Secretos. Pero ¿qué sabría Dexter de guardar secretos?
—Entonces, ¿qué le digo a la gente? —preguntó.
—Les dices la verdad: que mi contrato me prohíbe revelar el nombre de mi cliente.
—¿Incluso a tu mujer?
—A nadie le va a importar. La economía entera de este sitio se basa en el secretismo.
—De todas maneras —dijo Kate— suena, no sé, poco matrimonial.
Le maravillaba su capacidad de acusar a Dexter de sus propios pecados.
—No pasará nada —dijo este—. Tú confía en mí.
Dexter condujo el Volvo alquilado bajo la suave lluvia rodeando la embajada, circunscribiendo el complejo de edificios en un círculo amplio e irregular —no era realmente un círculo, sino una forma geométrica no definida, un polígono irregular de cinco lados, un pentágono mal hecho— en busca de un sitio para aparcar. Por fin encontraron uno muy justo debajo de un castaño, con la tierra cubierta de hojas y cáscaras; los británicos las llamaban
conkers
porque, cuando se caen, te golpean,
conk
, en la cabeza.
Había media docena de personas en las inmediaciones de la caseta de seguridad, esperando a que los guardias les llamaran, les hicieran pasar sus objetos personales por la máquina de rayos X y después los acompañaran por el diminuto jardín hasta la sala de espera del edificio consular, donde esperarían cinco, diez, quince minutos.
Kate había estado en esta embajada en una ocasión, hacía años, y no había tenido que esperar.
Les llamaron. Kate y Dexter entraron en una habitación diminuta. Una de las paredes estaba ocupada casi enteramente por una ventana a prueba de balas detrás de la cual había un hombre uniformado.
—Buenos días —dijo—. Sus pasaportes, por favor.

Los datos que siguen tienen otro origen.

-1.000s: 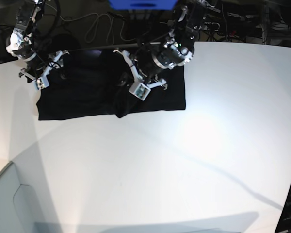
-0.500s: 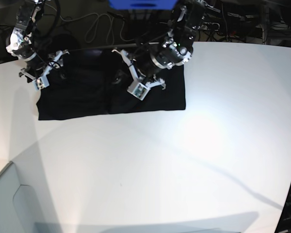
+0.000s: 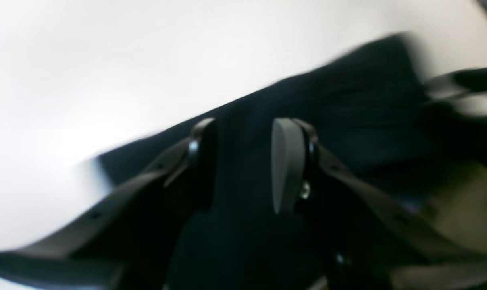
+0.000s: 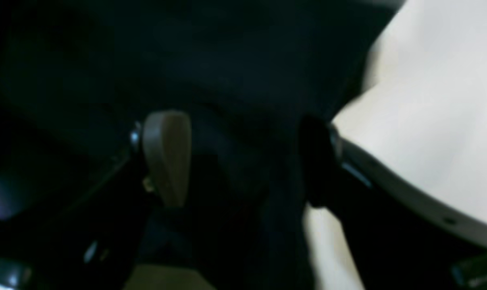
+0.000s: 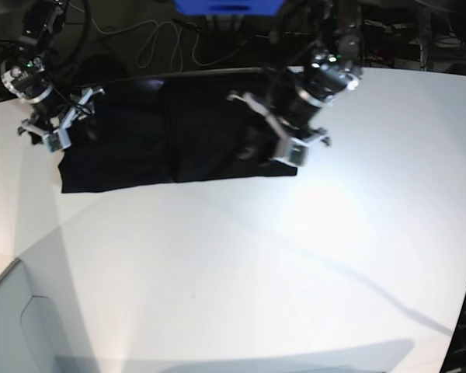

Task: Fold the T-shirt properly
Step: 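Open the left gripper on the folded strip and lift it away, then carry the strip end with the right gripper toward the folded middle, then press the right gripper's held end onto the folded bundle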

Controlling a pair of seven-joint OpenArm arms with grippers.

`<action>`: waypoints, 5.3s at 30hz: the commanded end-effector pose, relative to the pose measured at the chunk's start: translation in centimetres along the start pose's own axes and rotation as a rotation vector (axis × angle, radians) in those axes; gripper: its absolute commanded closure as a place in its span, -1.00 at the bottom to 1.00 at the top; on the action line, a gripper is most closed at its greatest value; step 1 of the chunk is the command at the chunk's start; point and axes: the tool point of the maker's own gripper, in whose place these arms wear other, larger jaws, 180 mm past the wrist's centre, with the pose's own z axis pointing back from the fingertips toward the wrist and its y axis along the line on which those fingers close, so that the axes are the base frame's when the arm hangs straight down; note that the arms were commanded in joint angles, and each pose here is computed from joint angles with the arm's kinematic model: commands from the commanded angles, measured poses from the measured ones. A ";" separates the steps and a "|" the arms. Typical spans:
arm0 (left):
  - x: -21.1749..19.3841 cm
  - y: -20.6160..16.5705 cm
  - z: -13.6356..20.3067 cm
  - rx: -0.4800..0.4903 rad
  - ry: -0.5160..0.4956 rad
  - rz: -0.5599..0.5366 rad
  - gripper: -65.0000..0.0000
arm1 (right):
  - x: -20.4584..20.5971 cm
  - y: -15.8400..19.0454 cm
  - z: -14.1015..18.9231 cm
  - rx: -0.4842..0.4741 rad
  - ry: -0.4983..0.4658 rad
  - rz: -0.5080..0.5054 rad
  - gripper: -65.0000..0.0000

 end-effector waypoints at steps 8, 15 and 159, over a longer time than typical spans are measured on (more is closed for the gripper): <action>-1.1 10.3 6.3 0.244 -0.045 0.168 0.32 | 0.8 -2.9 1.4 -0.112 -0.053 -0.063 -0.25; -2.1 15.4 10.0 0.346 -0.079 0.281 0.32 | -2.6 -2.9 -1.2 -0.068 0.032 -0.175 -0.25; -8.6 20.2 15.2 0.544 0.033 0.403 0.32 | 12.5 18.5 -0.2 0.437 -0.316 0.179 0.45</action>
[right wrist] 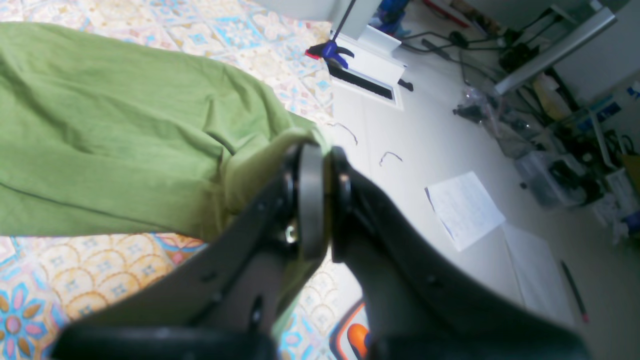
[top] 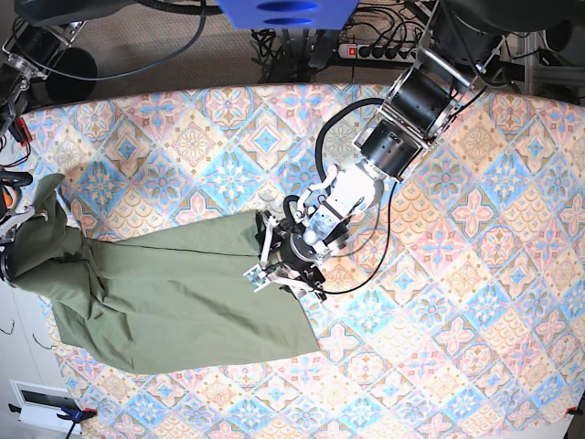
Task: Layout the t-shirt on the table in an organized manner, then fold the t-shirt properly
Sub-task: 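Move the left gripper over the shirt's bunched edge and grasp it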
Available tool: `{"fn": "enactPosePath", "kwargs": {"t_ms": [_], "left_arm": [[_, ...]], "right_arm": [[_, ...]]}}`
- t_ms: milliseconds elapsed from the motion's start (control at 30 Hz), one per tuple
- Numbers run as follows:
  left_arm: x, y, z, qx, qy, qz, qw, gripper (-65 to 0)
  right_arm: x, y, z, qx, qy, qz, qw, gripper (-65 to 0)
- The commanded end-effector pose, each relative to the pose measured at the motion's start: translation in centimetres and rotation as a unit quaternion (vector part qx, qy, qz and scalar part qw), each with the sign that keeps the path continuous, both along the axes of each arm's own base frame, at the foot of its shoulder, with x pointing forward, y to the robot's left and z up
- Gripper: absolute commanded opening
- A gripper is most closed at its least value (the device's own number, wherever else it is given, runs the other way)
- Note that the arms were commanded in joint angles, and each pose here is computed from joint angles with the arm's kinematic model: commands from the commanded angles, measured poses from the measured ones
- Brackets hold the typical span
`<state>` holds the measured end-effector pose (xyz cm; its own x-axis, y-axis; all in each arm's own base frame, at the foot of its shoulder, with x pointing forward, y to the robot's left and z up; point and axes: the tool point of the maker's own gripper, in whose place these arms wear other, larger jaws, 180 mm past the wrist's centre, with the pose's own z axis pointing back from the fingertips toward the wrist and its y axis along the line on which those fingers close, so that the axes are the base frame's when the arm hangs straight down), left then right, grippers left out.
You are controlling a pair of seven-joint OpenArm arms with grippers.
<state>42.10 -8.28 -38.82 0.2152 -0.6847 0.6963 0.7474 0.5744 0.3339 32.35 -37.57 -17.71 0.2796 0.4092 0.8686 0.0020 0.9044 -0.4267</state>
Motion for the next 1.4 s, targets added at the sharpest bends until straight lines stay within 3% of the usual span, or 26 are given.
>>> {"fn": "enactPosePath", "kwargs": {"t_ms": [0, 367, 633, 967, 1033, 1167, 1367], "left_arm": [[1.5, -1.5, 2.7, -0.025, -0.031, -0.007, 0.999, -27.5], [1.4, -3.9, 3.7, -0.042, -0.032, -0.019, 0.998, -27.5], [0.9, -3.5, 0.7, -0.026, -0.011, -0.026, 0.999, -27.5], [0.5, -4.2, 0.3, -0.019, -0.009, -0.036, 0.999, -28.0], [1.2, -3.7, 0.1, -0.007, -0.007, -0.031, 0.999, -32.4], [2.1, -3.1, -0.8, -0.001, 0.002, -0.026, 1.000, -49.4], [2.1, -2.7, -1.4, 0.002, 0.006, -0.024, 1.000, -52.8]], "right_arm": [[0.3, 0.1, 2.0, -0.009, -0.031, 0.005, 0.9995, -64.8], [0.3, 0.2, 1.8, -0.006, -0.031, 0.006, 0.9995, -64.8], [0.3, 0.2, 1.9, -0.006, -0.032, 0.006, 0.9994, -64.8], [0.3, 0.3, 1.9, -0.006, -0.032, 0.006, 0.9995, -64.8], [0.3, 0.3, 1.9, -0.006, -0.032, 0.006, 0.9995, -64.8], [0.3, 0.3, 1.9, -0.006, -0.032, 0.006, 0.9995, -64.8], [0.2, 0.2, 1.8, -0.006, -0.031, 0.005, 0.9995, -64.8]]}}
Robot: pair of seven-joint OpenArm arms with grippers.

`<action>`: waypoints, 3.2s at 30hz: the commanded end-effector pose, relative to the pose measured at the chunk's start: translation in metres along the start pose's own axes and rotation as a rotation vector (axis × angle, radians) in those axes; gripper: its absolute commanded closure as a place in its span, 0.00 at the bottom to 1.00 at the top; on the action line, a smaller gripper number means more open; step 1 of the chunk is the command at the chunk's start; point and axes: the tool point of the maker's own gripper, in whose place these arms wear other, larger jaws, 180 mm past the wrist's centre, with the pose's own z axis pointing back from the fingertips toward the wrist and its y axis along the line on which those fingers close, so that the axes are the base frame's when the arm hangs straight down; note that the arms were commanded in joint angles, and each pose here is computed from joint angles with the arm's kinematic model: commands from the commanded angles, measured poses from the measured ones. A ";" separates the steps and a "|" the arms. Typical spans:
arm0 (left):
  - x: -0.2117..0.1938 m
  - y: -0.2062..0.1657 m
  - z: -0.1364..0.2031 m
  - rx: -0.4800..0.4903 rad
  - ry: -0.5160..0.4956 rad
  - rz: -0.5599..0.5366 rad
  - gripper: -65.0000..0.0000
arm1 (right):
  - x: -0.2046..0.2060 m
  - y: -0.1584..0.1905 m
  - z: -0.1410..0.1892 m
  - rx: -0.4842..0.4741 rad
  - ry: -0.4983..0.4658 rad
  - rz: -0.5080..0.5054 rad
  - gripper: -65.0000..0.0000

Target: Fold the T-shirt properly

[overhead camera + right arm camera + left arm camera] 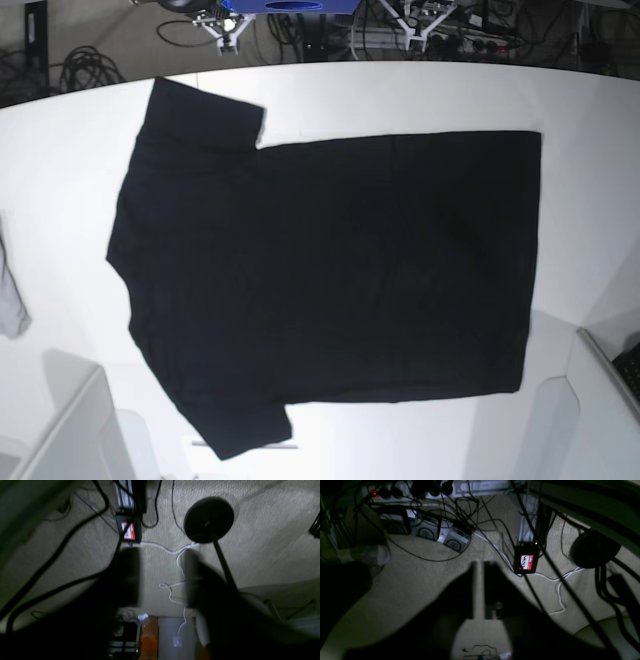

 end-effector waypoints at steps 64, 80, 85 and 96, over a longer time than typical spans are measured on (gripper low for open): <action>-0.109 0.096 0.156 0.111 -0.731 -0.108 1.00 | -0.072 -0.047 0.119 -0.134 -0.309 -0.125 1.00; -0.054 0.131 0.261 0.187 -1.139 0.039 1.00 | -0.030 -0.058 0.193 -0.173 -0.519 -0.099 1.00; -0.029 0.135 0.297 0.148 -1.238 0.051 1.00 | 0.000 -0.082 0.219 -0.246 -0.618 -0.165 1.00; 0.019 0.143 0.338 0.194 -1.420 0.083 1.00 | 0.089 -0.105 0.278 -0.298 -0.843 -0.216 1.00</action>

Deslizaron sus pasaportes por la ranura. El hombre examinó los documentos y después consultó su ordenador. Durante un minuto, quizá dos, el silencio fue completo, Kate podía oír el tictac de un reloj al otro lado del cristal. El hombre pulsaba la tecla del ratón, movía el cursor, tecleaba cosas. En un par de ocasiones miró a Kate y a Dexter a través del grueso cristal.
Kate no tenía razones para estar nerviosa, pero lo estaba.
—¿En qué puedo ayudarles, señor y señora Moore?
—Nos hemos mudado aquí —dijo Dexter—. Llegamos hace dos semanas.